Task brief —
Every entry is to be returned exactly as it stands; the pictures are to be dropped.

Study material —
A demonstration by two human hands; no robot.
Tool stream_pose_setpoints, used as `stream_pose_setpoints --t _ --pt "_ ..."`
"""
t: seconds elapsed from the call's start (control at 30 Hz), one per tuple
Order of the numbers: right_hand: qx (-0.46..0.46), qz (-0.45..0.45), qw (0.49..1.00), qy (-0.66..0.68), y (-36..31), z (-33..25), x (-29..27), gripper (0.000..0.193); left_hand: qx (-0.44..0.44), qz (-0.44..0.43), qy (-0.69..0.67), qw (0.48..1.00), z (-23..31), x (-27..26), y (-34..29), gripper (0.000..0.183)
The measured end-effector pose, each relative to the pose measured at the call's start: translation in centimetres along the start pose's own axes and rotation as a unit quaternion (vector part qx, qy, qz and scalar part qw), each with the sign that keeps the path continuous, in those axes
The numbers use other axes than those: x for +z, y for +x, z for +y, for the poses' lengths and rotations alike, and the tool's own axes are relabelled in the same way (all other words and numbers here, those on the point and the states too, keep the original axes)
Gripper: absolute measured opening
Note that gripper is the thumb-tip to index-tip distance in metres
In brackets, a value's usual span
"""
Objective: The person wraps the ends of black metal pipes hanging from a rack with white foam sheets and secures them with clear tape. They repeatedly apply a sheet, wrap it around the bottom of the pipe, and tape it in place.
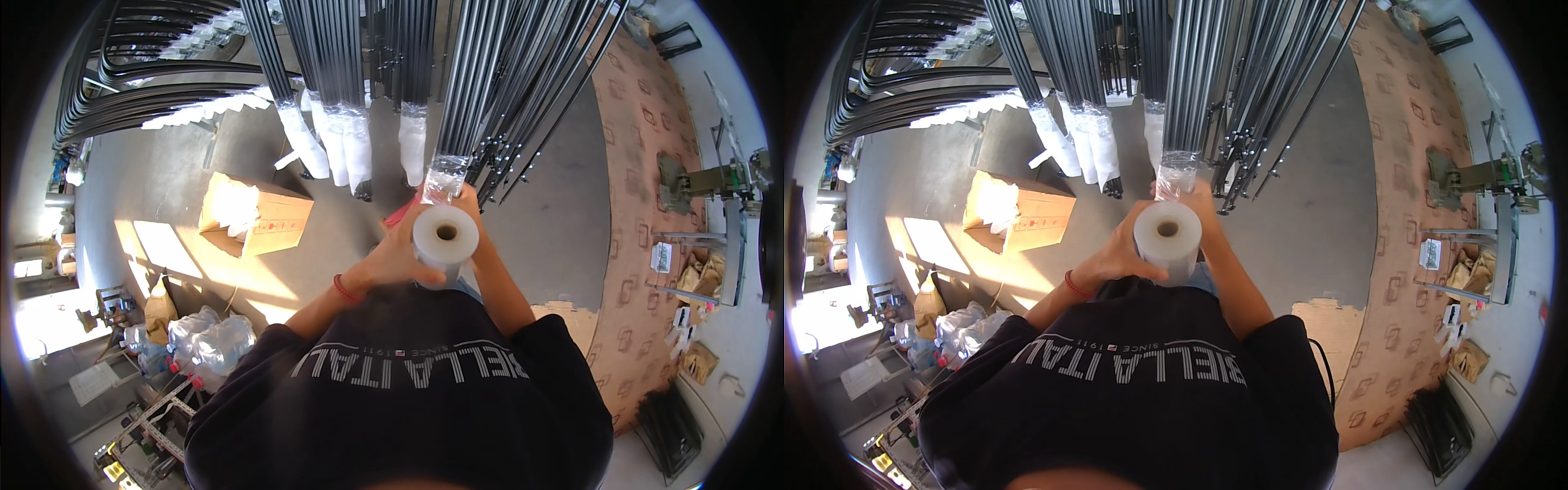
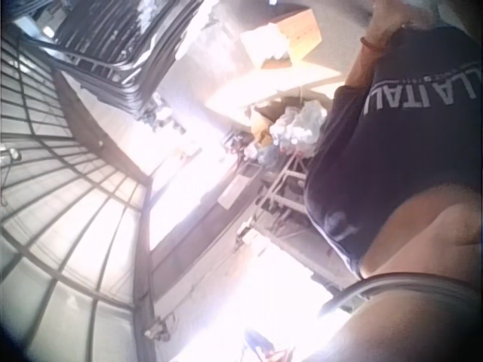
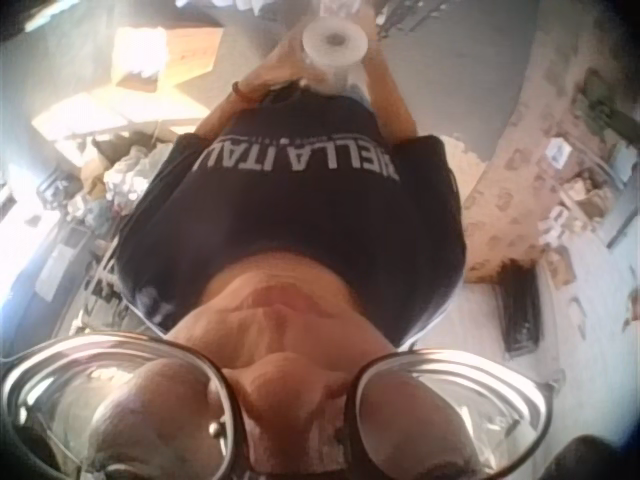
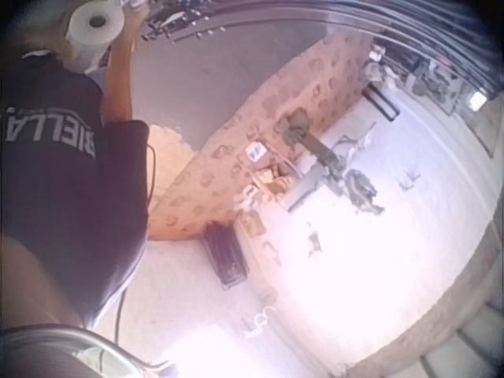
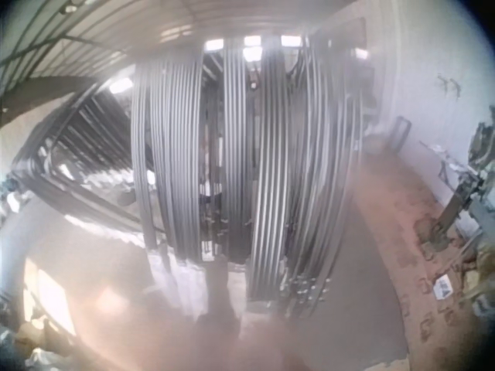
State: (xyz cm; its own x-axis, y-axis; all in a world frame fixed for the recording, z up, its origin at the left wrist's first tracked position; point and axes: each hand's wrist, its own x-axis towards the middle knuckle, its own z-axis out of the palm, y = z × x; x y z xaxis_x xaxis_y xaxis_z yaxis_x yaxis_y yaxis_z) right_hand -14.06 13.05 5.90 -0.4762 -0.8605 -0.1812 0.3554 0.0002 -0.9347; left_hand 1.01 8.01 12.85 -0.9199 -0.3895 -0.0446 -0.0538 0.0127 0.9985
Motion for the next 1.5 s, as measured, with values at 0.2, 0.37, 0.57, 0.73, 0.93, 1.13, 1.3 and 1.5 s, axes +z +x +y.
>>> stream_pose_setpoints --t 0.2,0.37,0.57,0.73,0.93,1.13,1.3,1.5 --pt "-0.167 0.248 0.953 -0.042 -9.7 -0.7 -0.8 0.047 -0.014 0.127 0.032 0.991 0.2 1.6 0.5 0.085" --pt "-0.157 0.193 0.916 -0.314 -12.4 -4.8 3.2 0.077 -0.013 0.126 0.105 0.986 0.7 3.8 1.5 0.087" --pt "-0.081 0.223 0.946 -0.221 -10.7 -5.7 0.9 0.08 0.002 0.016 -0.073 0.997 -1.4 2.5 2.7 0.035" --pt "-0.108 0.225 0.964 0.095 -10.1 -2.8 -3.1 0.065 0.012 0.11 -0.101 0.989 -6.2 1.7 8.6 0.04" --pt "-0.108 0.229 0.962 0.104 -8.5 -2.5 -5.3 0.056 -0.073 -0.047 -0.265 0.96 -5.0 4.8 9.8 0.063" --pt "-0.119 0.392 0.874 -0.26 -9.5 -2.7 -2.9 0.065 -0.038 0.073 -0.05 0.995 -6.6 6.0 10.8 0.051" --pt "-0.103 0.439 0.75 -0.485 -8.3 -3.3 -0.2 0.087 -0.046 0.08 -0.059 0.994 -6.1 6.2 10.9 0.045" --pt "-0.07 0.407 0.822 -0.393 -8.1 -3.7 -2.5 0.087 0.004 -0.152 -0.189 0.97 -6.0 2.6 9.5 0.059"
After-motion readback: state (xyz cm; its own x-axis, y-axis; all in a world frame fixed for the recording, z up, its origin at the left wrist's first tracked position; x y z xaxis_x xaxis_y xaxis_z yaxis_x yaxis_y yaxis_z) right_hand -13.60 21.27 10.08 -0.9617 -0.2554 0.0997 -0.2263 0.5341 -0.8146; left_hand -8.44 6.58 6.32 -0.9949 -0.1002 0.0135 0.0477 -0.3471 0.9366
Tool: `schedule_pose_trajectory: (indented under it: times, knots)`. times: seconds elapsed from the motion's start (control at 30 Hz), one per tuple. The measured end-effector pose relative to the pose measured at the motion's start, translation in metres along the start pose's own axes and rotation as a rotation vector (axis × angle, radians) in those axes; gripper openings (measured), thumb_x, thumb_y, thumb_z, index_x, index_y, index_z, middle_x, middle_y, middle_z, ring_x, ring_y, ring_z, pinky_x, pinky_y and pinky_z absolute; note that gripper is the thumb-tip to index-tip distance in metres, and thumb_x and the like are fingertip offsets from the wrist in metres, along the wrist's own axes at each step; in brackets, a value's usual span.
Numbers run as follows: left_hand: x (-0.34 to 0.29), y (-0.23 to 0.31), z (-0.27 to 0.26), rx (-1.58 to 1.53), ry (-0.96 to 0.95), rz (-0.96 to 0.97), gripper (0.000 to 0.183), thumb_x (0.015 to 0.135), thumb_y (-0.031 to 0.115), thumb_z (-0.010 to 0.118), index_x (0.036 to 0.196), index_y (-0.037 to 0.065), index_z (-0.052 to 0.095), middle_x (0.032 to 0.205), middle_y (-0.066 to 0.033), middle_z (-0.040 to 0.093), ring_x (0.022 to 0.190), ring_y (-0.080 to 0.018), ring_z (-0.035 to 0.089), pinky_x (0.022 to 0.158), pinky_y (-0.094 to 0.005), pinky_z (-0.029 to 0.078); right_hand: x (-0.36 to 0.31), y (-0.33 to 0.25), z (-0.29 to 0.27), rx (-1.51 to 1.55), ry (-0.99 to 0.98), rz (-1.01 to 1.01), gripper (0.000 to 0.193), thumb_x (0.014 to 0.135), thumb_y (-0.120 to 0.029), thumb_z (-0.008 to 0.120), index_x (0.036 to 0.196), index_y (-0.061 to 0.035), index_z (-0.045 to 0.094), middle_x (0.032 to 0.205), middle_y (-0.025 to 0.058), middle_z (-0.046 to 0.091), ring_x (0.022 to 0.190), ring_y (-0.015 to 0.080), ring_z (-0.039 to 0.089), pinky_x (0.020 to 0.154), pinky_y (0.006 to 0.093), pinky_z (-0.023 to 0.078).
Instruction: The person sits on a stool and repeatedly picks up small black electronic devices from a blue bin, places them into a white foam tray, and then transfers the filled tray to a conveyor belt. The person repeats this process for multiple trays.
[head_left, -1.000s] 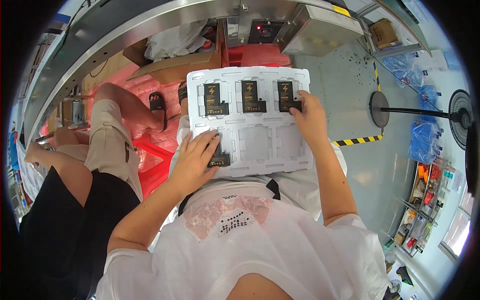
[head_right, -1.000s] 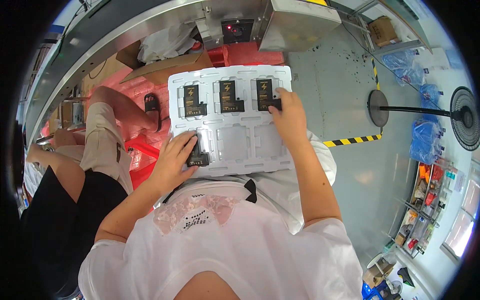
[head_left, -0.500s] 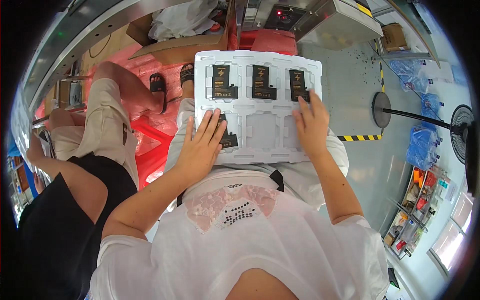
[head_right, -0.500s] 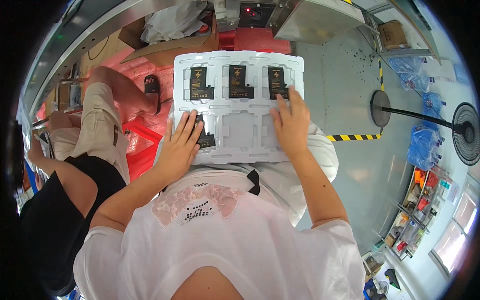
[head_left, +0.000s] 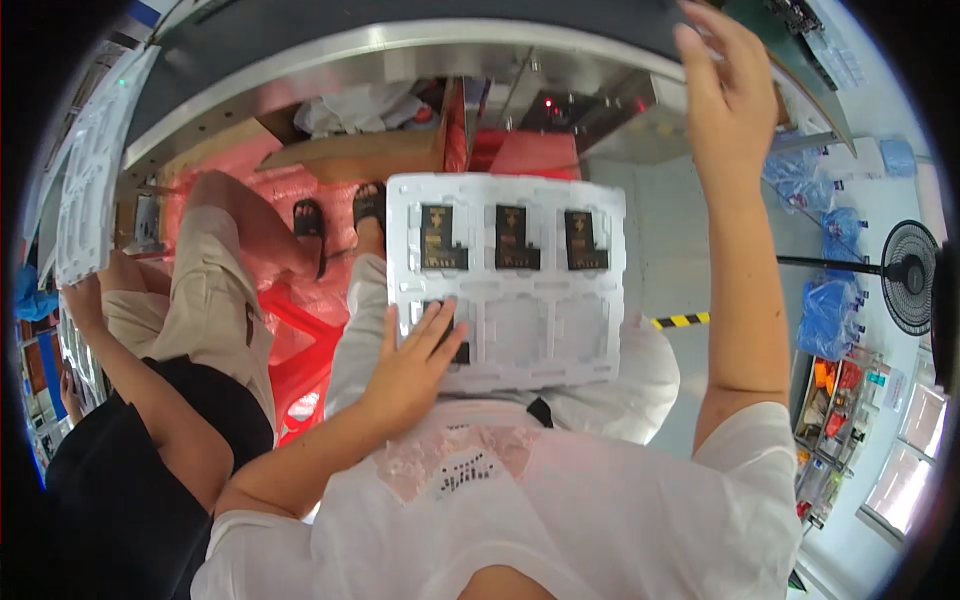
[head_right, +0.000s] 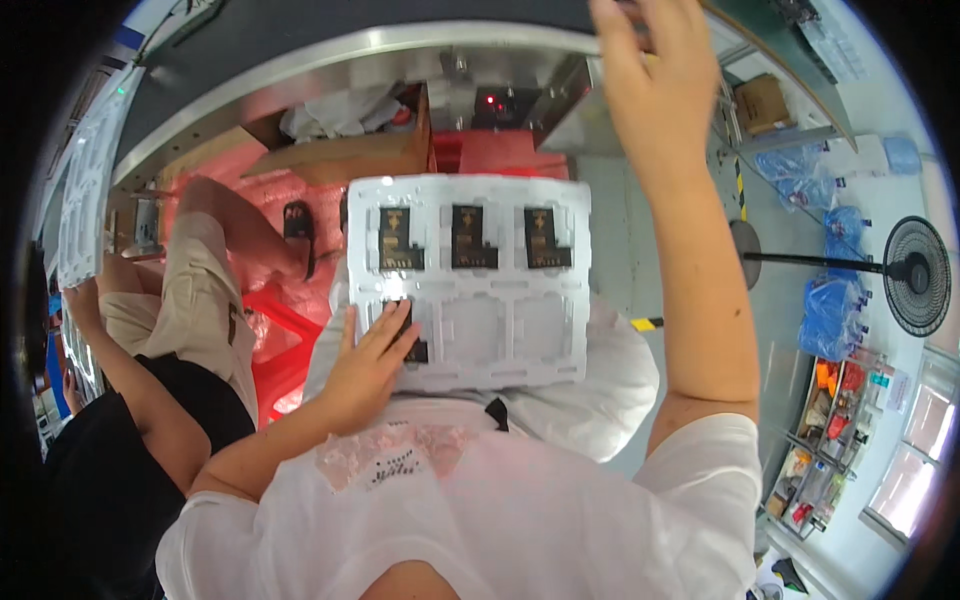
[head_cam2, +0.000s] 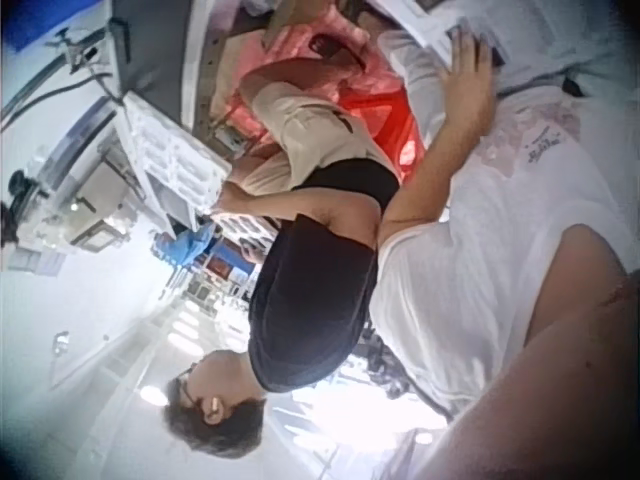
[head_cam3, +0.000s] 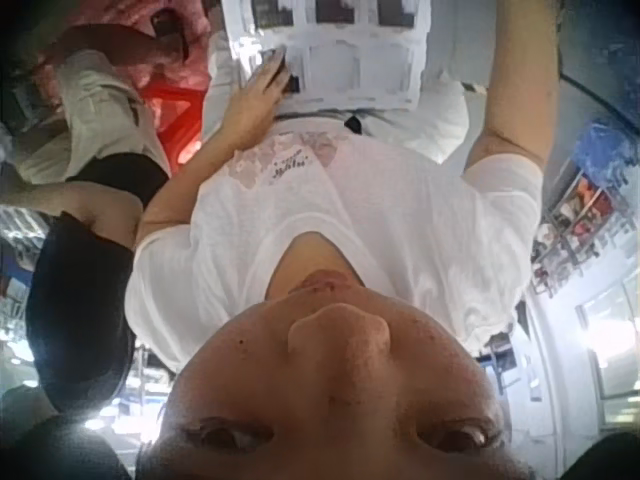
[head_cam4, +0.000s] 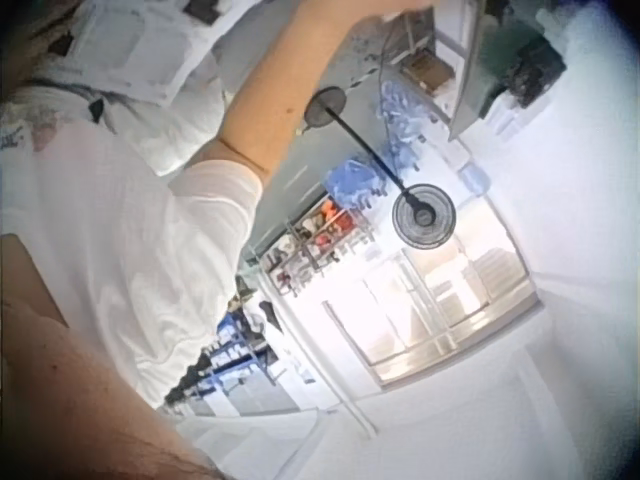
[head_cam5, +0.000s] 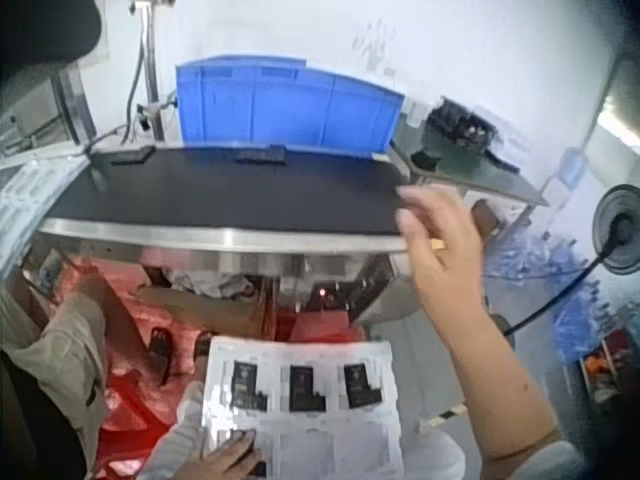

Solution to this exercise —
A demonstration by two human hands; no robot.
Tool stream_pose_setpoints, used as `stream_pose_setpoints --t _ --pt "_ ..."`
"""
t: seconds elapsed from the call's start (control at 30 Hz), one per tuple
Order of the numbers: right_hand: qx (-0.46..0.46), qz (-0.45..0.45), qw (0.49..1.00), qy (-0.66..0.68), y (-36..31), z (-33..25), x (-29..27), gripper (0.000..0.193); left_hand: qx (-0.44..0.44), qz (-0.44..0.43), qy (-0.69..0.67), qw (0.48..1.00), z (-23..31), x (-27..26), y (-34..29), gripper (0.000..0.183)
The measured end-effector pose, each relative to the pose measured at the call's start: translation in centimetres along the start pose's own axes and rotation as a unit quaternion (vector part qx, qy, qz and scalar part qw), each with the sign that keeps the path continuous, in those axes
The numbers use other axes than those: x for +z, y for +x, z for +y, for the poses' lengths and rotations alike, and the tool's own axes are relabelled in the same way (all other words and numbers here, those on the point and the states too, keep the original axes)
Gripper: absolute measured opening
Note that gripper is the thumb-tip to index-tip distance in metres
In brackets, a value's usual span
"""
Objective: The person wraps the ends of black metal pipes hanging from a rack with white foam sheets and secures them with clear tape. They repeatedly apply a sheet, wrap it around the bottom of the pipe, and tape it in place.
State: (xyz cm; its own x-axis, y-axis; all in a world frame fixed for the recording, z up, its origin at the left wrist's first tracked position; point and axes: each hand's wrist, its own x-axis towards the middle knuckle, its own z-axis out of the palm, y = z × x; x y z xaxis_x xaxis_y xaxis_z yaxis_x yaxis_y yaxis_z) right_hand -14.06 13.05 5.90 -0.4762 -0.8605 -0.1812 0.3554 0.0002 -0.9347; left_hand 1.01 8.01 12.85 -0.9199 -0.3895 -0.0446 -0.0538 0.0127 0.9985
Motion for the next 1.5 s, as measured, with values at 0.2, 0.37, 0.57, 0.73, 0.93, 1.13, 1.3 and 1.5 s, axes +z +x +y.
>>> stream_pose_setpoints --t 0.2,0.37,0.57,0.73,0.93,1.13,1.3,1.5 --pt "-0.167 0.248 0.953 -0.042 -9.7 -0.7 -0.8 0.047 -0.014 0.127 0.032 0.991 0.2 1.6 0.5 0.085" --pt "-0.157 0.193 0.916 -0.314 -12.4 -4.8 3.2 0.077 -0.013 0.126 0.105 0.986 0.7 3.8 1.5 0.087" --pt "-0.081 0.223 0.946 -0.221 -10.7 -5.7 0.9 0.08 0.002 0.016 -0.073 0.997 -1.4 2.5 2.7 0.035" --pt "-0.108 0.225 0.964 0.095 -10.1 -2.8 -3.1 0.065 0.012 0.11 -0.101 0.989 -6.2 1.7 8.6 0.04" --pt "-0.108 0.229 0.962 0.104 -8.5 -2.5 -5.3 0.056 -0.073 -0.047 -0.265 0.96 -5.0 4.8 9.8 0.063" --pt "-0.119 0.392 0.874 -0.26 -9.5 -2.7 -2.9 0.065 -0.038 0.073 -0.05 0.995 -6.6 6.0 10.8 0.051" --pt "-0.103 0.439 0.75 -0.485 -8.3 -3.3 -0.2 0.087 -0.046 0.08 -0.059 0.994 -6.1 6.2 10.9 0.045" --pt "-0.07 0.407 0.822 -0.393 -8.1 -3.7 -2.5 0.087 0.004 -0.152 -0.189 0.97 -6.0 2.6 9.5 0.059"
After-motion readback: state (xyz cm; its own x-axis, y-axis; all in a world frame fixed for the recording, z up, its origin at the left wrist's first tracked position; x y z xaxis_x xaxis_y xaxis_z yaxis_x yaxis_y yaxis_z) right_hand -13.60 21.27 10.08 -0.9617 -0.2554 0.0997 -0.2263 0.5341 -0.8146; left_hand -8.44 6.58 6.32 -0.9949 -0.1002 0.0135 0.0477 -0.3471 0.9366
Tool: `schedule_pose_trajectory: (indented under it: times, knots)`. times: seconds elapsed from the motion's start (control at 30 Hz), one per tuple. The measured end-effector pose relative to the pose measured at the motion's start, translation in metres along the start pose's own axes and rotation as a rotation vector (axis × angle, radians) in those axes; gripper openings (measured), thumb_x, thumb_y, thumb_z, index_x, index_y, index_z, middle_x, middle_y, middle_z, ring_x, ring_y, ring_z, pinky_x, pinky_y and pinky_z absolute; note that gripper is the thumb-tip to index-tip distance in metres, and thumb_x and the like are fingertip offsets from the wrist in metres, along the wrist's own axes at each step; in brackets, a value's usual span.
Numbers run as follows: left_hand: x (-0.34 to 0.29), y (-0.23 to 0.31), z (-0.27 to 0.26), rx (-1.58 to 1.53), ry (-0.96 to 0.95), rz (-0.96 to 0.97), gripper (0.000 to 0.183), thumb_x (0.015 to 0.135), thumb_y (-0.031 to 0.115), thumb_z (-0.010 to 0.118), index_x (0.036 to 0.196), index_y (-0.037 to 0.065), index_z (-0.052 to 0.095), middle_x (0.032 to 0.205), middle_y (-0.066 to 0.033), middle_z (-0.040 to 0.093), ring_x (0.022 to 0.190), ring_y (-0.080 to 0.018), ring_z (-0.035 to 0.089), pinky_x (0.022 to 0.158), pinky_y (-0.094 to 0.005), pinky_z (-0.029 to 0.078); right_hand: x (-0.36 to 0.31), y (-0.33 to 0.25), z (-0.29 to 0.27), rx (-1.51 to 1.55), ry (-0.99 to 0.98), rz (-1.01 to 1.01), gripper (0.000 to 0.193), thumb_x (0.014 to 0.135), thumb_y (-0.120 to 0.029), thumb_z (-0.008 to 0.120), index_x (0.036 to 0.196), index_y (-0.061 to 0.035), index_z (-0.045 to 0.094), middle_x (0.032 to 0.205), middle_y (-0.025 to 0.058), middle_z (-0.046 to 0.091), ring_x (0.022 to 0.190), ring_y (-0.015 to 0.080), ring_z (-0.039 to 0.089), pinky_x (0.020 to 0.154), pinky_y (0.006 to 0.093), pinky_z (-0.023 to 0.078).
Instruction: The person sits on a stool and repeatedly picks up small black electronic devices from a blue bin, places them into a white foam tray, and then transfers the filled tray to a conveyor belt. The person repeats this process for multiple trays.
[head_left, -1.000s] 
[head_right, -1.000s] 
[head_left, -0.500s] 
[head_right, -0.500s] 
[head_left, +0.000s] 
[head_right, +0.000s] 
[head_cam2, +0.000s] 
[head_cam3, +0.000s] 
[head_cam4, +0.000s] 
[head_cam5, +0.000s] 

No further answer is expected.